Coal Generation in Retreat

Natural Gas Use to Soar

Martin Rosenberg | Oct 29, 2010

America is becoming less reliant on its long-time mainstay, coal-fired electric power generation. Total coal consumption in the electric power sector this year is expected to reach 998.8 million tons, according to a U.S. Energy Information Administration report this month.
In 2011, that figure will slip to 992.3 million tons, the government predicts.
The drop in coal-burning for generation reflects the steep decline in electricity demand faced by utilities, a direct outgrowth of the recession. Total electricity production last year fell 3.7 percent, the steepest one year decline in 72 years, according to federal figures.
Utilities, faced with a sharp downturn in revenues from power sales, are shelving plans for new coal generation.  A total for 43 coal plant projects have been cancelled or deferred in the past two years, according to the Edison Electric Institute.
For planned future growth in demand, utilities are banking on natural gas for generation. Natural gas generation will represent 82 percent of the capacity additional in 2013 - up from 42 percent in 2009, according to the U.S. Energy Information Administration. In comparison, coal will be just 10 percent of new generation capacity in 2013, down from 18 percent in 2009.

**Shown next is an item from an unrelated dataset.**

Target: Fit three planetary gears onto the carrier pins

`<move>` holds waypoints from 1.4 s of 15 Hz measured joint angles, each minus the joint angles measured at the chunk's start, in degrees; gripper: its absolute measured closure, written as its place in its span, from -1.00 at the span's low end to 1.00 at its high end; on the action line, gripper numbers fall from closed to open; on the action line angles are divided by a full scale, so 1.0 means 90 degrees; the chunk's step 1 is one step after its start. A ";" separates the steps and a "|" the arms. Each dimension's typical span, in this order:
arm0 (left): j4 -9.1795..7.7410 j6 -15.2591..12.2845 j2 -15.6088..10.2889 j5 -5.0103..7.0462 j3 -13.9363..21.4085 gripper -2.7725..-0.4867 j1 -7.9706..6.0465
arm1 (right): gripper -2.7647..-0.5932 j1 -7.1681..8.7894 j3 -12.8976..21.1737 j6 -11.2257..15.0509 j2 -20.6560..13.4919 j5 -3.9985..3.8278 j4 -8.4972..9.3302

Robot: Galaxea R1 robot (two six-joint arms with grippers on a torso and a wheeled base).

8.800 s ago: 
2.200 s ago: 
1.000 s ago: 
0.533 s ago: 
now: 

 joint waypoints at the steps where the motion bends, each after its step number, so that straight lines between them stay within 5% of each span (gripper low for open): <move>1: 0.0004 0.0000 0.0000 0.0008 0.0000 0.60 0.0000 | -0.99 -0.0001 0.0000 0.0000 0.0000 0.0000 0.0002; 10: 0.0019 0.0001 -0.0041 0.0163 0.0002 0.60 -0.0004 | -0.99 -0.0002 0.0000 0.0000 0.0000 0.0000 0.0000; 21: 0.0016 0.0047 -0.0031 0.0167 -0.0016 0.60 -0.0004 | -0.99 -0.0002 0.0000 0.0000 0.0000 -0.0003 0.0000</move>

Utility executives dependent on coal generation are beginning to develop new strategies as a result of concern about the contribution fossil fuels may make to climate change. Ameren, a St. Louis based utility, gets 85 percent of its electricity from coal generation. Even so, Thomas Voss told EnergyBiz, "We are accumulating carbon, and I don't think we can indefinitely accumulate carbon."

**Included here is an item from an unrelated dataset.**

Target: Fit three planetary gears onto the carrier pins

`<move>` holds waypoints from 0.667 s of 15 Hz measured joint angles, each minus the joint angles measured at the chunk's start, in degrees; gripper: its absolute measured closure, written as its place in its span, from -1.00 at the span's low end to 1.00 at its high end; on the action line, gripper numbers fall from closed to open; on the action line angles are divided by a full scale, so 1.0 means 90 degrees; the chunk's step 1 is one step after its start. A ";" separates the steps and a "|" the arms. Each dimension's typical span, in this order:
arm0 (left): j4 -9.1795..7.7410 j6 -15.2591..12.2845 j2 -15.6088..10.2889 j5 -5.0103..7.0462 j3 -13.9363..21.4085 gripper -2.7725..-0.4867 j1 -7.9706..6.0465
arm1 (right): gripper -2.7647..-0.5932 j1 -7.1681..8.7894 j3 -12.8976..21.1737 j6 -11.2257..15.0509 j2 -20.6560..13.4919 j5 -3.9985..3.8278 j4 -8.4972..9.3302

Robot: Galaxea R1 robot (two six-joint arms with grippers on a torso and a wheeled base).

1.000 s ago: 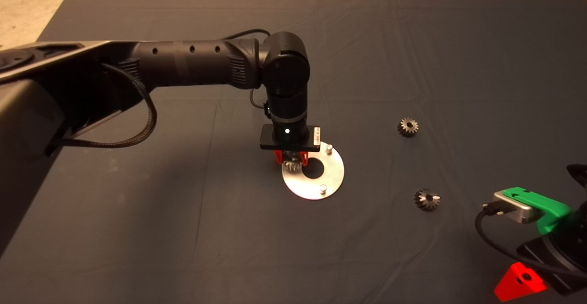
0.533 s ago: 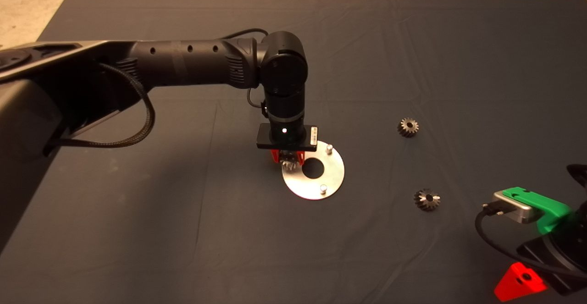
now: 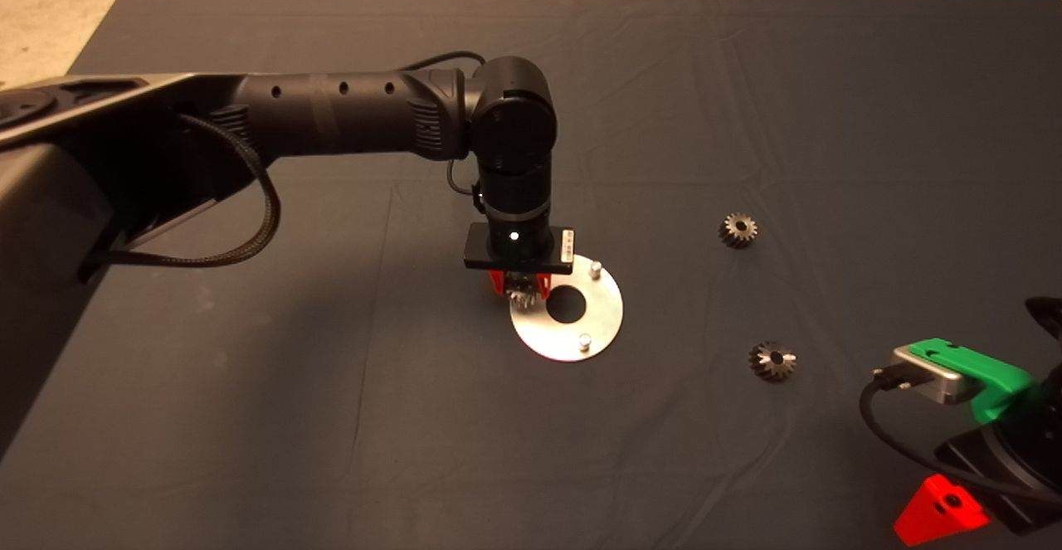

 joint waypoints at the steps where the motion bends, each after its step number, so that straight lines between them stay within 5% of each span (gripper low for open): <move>1: 0.0000 0.0001 0.0012 0.0003 -0.0009 0.60 -0.0003 | -0.99 0.0000 0.0000 0.0000 0.0000 0.0003 0.0000; 10: 0.0003 0.0079 0.0015 -0.0036 -0.0039 0.60 -0.0015 | -0.99 0.0003 0.0000 0.0000 0.0000 0.0003 0.0000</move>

One strategy for addressing that concern is the FutureGen research effort, which plans to develop a near zero emissions coal-fired generation plant. Kenneth K. Humphreys, the new FutureGen chief executive officer, will describe that initiative in detail at the 2011 EnergyBiz Leadership Forum.
Mark Crisson, president of the American Public Power Association, said that if all coal generators were converted to burn natural gas, annual consumption of natural gas for power generation would rise from current levels of about 7 trillion cubic feet to approximately 36 trillion cubic feet.

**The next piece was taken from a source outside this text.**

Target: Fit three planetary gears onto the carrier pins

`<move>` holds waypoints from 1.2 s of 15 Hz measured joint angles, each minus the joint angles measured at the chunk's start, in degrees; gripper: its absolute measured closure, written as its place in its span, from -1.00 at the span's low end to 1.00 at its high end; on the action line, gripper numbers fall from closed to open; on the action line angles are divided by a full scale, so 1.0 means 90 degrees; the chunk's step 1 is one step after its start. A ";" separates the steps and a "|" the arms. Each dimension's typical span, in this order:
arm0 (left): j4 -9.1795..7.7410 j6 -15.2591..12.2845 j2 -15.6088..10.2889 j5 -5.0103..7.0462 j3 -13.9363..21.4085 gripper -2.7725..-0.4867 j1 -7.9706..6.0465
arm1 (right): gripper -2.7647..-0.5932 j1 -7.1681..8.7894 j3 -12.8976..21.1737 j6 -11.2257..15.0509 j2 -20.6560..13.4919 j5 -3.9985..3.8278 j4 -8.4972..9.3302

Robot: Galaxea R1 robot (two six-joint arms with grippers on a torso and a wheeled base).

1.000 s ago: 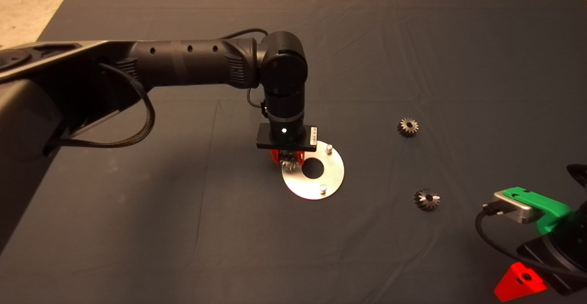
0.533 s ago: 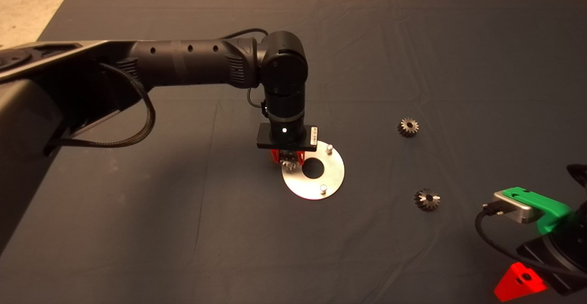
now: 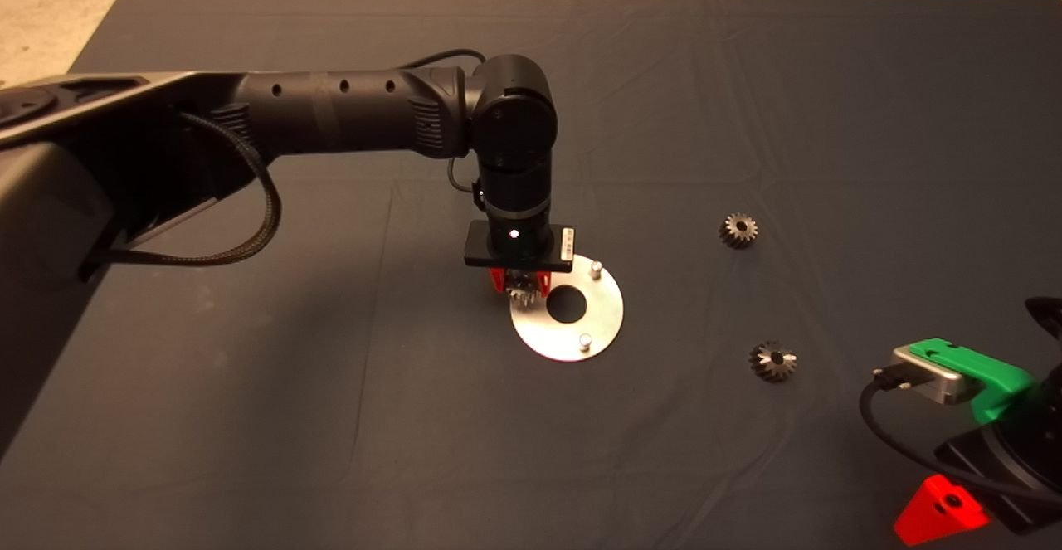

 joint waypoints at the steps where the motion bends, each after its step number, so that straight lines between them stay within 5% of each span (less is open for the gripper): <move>1: 0.0003 0.0000 0.0000 -0.0015 0.0000 0.60 0.0000 | -0.99 -0.0002 0.0000 0.0000 0.0000 0.0000 0.0000; 18: 0.0068 -0.0003 0.0084 -0.0028 -0.0012 0.44 0.0034 | -0.99 -0.0002 0.0000 0.0000 0.0000 0.0000 0.0000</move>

Ample natural gas resources are available as a result of recent development of new shale drilling technology.
John Kelly, Galvin Electricity Initiative deputy director, said this month at GridWeek, that today power generators use 25 percent of our natural gas capacity to generate 400,000 megawatts of power. There is plenty of room for growth, with natural gas prices low and stable.
Still, natural gas supplies about 22 percent of our power, and coal generation about half.
We are still dependent on coal-powered generation. One week this month, 139,310 railroad cars were loaded with coal at America's mines and transported across the country to coal generating plants.
But one of the leading coal generation experts in the nation said the future of coal depends on whether significant industry uncertain about its future can be addressed. Julio Friedmann, carbon managment program leader at Lawrence Livermore National Laboratory, said, "that uncertainty breeds inaction."
Utility executives want to know if Congress will or will not place a price on carbon emissions, and they want to know if carbon sequestration will work and be affordable. If carbon capture and sequestration is not an option, Friedmann said, "We're on a fly path to the end of coal. Period. Coal sunsets in 20 years."